-------- Available data
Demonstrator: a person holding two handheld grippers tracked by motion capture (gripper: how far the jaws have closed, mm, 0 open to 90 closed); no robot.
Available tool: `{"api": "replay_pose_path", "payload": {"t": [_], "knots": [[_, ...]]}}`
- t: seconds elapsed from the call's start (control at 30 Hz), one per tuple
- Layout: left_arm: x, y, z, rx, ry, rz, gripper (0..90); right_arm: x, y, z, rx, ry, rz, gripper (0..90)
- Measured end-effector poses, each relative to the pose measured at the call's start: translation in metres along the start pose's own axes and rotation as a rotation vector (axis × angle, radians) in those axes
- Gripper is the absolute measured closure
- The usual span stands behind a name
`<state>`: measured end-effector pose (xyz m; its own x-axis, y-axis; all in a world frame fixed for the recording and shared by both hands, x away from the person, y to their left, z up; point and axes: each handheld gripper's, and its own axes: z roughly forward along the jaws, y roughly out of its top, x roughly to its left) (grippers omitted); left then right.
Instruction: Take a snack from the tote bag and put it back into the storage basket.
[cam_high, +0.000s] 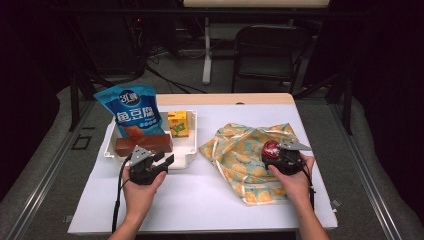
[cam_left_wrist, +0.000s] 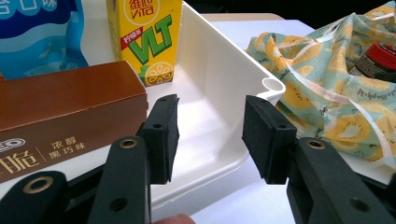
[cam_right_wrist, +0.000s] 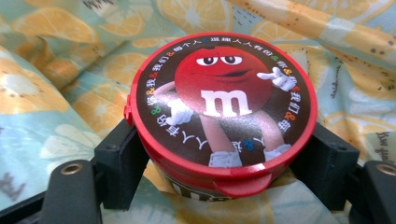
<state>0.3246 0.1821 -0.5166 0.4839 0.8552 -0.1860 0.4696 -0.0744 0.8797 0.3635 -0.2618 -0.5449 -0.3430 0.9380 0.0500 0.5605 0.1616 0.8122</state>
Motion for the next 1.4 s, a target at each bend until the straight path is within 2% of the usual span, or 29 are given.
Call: {"api": "replay_pose_path", "payload": {"t": [0.23, 0.43, 0.5, 0.67, 0.87, 0.97, 1.13, 1.3, 1.4], "knots": [[-0.001, 0.002, -0.002, -0.007, -0.001, 0.004, 55.8, 0.004, 0.009, -0.012, -0.018, -0.008, 0.005, 24.8], [-0.002, 0.004, -0.002, -0.010, -0.005, 0.010, 55.7, 0.010, 0.018, -0.023, -0.054, 0.002, 0.003, 24.9], [-0.004, 0.004, -0.002, -0.015, -0.011, 0.010, 55.5, 0.012, 0.020, -0.027, -0.059, -0.008, 0.000, 24.9], [-0.007, 0.006, -0.003, -0.025, -0.030, 0.022, 53.9, 0.014, 0.026, -0.036, -0.080, 0.003, 0.010, 24.9], [-0.014, 0.009, 0.000, -0.032, -0.078, 0.028, 46.3, 0.019, 0.033, -0.045, -0.100, 0.009, 0.012, 24.9], [-0.020, 0.011, 0.002, -0.055, -0.109, 0.035, 42.0, 0.024, 0.036, -0.048, -0.099, 0.023, 0.001, 24.9], [-0.029, 0.013, 0.005, -0.074, -0.143, 0.084, 32.5, 0.033, 0.040, -0.050, -0.099, 0.026, -0.002, 25.0], [-0.042, 0.012, 0.014, -0.079, -0.182, 0.095, 22.7, 0.042, 0.043, -0.053, -0.090, 0.043, -0.001, 25.1], [-0.051, 0.013, 0.021, -0.065, -0.163, 0.113, 18.6, 0.048, 0.045, -0.055, -0.082, 0.049, -0.007, 25.2]]}}
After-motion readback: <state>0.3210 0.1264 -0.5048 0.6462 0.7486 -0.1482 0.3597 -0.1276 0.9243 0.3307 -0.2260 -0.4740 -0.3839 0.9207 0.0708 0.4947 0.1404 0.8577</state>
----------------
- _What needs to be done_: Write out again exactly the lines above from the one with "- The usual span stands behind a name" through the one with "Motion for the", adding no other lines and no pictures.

- _Reply to the task_:
- The usual span stands behind a name
`<state>`: measured end-effector pose (xyz m; its own x-axis, y-axis; all in a world frame fixed for the recording and shared by both hands, x away from the person, y to their left, z up; point and axes: each handheld gripper's, and its own axes: z roughly forward along the jaws, y roughly out of its top, x roughly to its left) (grippers omitted); left then right.
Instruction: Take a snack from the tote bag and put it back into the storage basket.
[cam_high, +0.000s] 
[cam_left_wrist, +0.000s] 
[cam_right_wrist, +0.000s] 
<state>0.3246 0.1821 -0.5166 0.4839 0.8552 -0.1860 0.4696 -0.0744 0.8797 0.3635 -0.2618 -0.5449 -0.3430 0.9380 0.0500 0.5605 0.1616 0.8122</state>
Motion for the next 1.4 s, a target at each bend until the straight path is within 2% of the usual span, or 29 are given.

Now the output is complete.